Although the government has imposed varying degrees of restrictions in the past year. The Covid-19 epidemic in Malaysia has deteriorated significantly. Last week, the reported record number of infections for five consecutive days. The highest daily death toll since the beginning of 2020. The data shows that Malaysia has confirmed more than 595,000 Covid cases and 3,096 deaths in total.
This restriction affects the investor’s point of view, according to economists. Lee Heng Guie, executive director of the Socio-Economic Research Center, told that although the shutdown will curb sentiment. It is expected that foreign direct investment inflows into Malaysia will improve this year, with better medium-term prospects.
Global economic growth is expected to recover rapidly at the expense of the United States and China. He said that higher global economic growth will encourage foreign investment from advanced economies to enter Malaysia. In addition, the Malaysian Digital Blueprint Project aims to increase foreign direct investment. Invest in digital hardware and software infrastructure and 5G development.
The final implementation of the Regional Comprehensive Economic Partnership (RCEP) will also make Malaysia competitive and attract more foreign investment. Domestic and foreign investors want to know which strategic measures and initiatives will help accelerate the country’s growth. And investment paths in the medium and long term.
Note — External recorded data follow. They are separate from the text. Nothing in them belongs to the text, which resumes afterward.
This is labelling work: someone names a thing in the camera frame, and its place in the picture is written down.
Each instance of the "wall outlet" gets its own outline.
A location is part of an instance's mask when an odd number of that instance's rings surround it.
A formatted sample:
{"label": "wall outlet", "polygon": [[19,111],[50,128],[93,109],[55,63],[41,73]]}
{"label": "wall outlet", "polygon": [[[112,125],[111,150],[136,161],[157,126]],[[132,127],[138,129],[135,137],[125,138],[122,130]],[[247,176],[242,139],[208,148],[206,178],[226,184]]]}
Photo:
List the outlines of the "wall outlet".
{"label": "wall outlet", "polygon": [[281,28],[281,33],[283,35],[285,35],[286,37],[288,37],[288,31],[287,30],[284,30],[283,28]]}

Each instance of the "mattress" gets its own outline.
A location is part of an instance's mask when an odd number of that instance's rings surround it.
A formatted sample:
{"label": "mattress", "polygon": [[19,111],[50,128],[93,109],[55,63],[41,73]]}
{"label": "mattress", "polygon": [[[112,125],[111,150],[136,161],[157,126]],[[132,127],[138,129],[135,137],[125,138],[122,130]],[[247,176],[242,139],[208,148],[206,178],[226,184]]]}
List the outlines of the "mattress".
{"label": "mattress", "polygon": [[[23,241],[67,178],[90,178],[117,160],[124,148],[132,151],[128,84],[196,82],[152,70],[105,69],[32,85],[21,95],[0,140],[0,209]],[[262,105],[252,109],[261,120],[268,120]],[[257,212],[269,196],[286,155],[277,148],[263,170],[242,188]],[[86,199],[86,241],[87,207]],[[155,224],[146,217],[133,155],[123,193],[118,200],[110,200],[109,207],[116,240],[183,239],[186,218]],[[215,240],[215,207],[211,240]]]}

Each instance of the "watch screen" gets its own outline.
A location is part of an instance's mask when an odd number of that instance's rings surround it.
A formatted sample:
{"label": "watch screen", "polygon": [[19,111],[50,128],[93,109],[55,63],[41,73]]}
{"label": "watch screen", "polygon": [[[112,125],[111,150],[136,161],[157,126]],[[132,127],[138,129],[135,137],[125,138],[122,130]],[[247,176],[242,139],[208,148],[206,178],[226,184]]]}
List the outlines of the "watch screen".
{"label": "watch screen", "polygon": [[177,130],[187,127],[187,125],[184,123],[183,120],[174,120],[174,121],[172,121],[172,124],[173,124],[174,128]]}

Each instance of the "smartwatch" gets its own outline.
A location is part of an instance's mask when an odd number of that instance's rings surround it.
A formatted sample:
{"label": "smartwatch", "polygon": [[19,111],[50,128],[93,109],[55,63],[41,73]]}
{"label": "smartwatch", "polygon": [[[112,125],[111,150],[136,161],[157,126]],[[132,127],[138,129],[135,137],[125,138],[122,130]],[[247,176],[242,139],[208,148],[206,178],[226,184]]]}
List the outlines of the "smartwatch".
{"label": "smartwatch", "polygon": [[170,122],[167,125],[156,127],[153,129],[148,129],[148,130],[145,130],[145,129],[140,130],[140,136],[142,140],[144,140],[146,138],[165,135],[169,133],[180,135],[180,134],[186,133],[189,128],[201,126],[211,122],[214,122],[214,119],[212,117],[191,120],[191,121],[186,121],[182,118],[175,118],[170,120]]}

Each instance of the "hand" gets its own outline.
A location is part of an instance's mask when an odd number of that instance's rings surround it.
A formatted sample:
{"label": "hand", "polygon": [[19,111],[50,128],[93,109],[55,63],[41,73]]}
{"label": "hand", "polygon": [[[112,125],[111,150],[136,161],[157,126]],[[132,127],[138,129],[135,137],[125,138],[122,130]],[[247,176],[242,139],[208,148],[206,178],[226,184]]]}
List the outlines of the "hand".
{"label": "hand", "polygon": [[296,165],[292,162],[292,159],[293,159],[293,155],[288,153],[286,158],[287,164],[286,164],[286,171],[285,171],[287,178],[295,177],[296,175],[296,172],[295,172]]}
The emergence of new digital technologies, the continuous changes in the structure of international competitiveness. And the increasing severity of national problems such as structural problems will all affect the country’s economic potential.
Anthony Dass, the chief economist at AmBank Group, predicts that the prospects for foreign direct investment this year will be better than last year. However, much will depend on national and global macroeconomic conditions. Which are the main catalysts for “renewing” investment during this period.
“For 2021, we do not rule out the possible delay of foreign direct investment inflows. Because investors may be more willing to take a lie-low attitude until the internal situation stabilizes.
Woon Khai Jhek, senior economist of RAM Rating Services Bhd said: the loss of instinct is caused by increasing global uncertainty and limited forecasts of the operating environment. Given the measures taken in response to the increase in Covid-19 cases and the continued spread of vaccination. The current pandemic wave can be seen as a temporary obstacle to long-term direct investment.
This is likely to be driven by economic potential and long-term value propositions. And typical tax breaks and preferential treatment will continue to play a role. After rebounding in the past two quarters, foreign direct investment inflows may recover from stability.
OCBC Bank economist Willian Wiranto said that the group will inadvertently harm Malaysia’s attractiveness for foreign direct investment.
Due to the continuing difficulties of cross-border travel. It is still a logistical challenge for key decision-makers of potential companies to come to Malaysia. And conduct on-site due diligence before investing in FDI. This will be the long-term answer in the future.
“This will reverse some negative factors and allow foreign direct investment capital to return to Malaysia. In addition to the government’s current measures to attract foreign direct investment through the tax relief system, the epidemic needs to be controlled,” William said.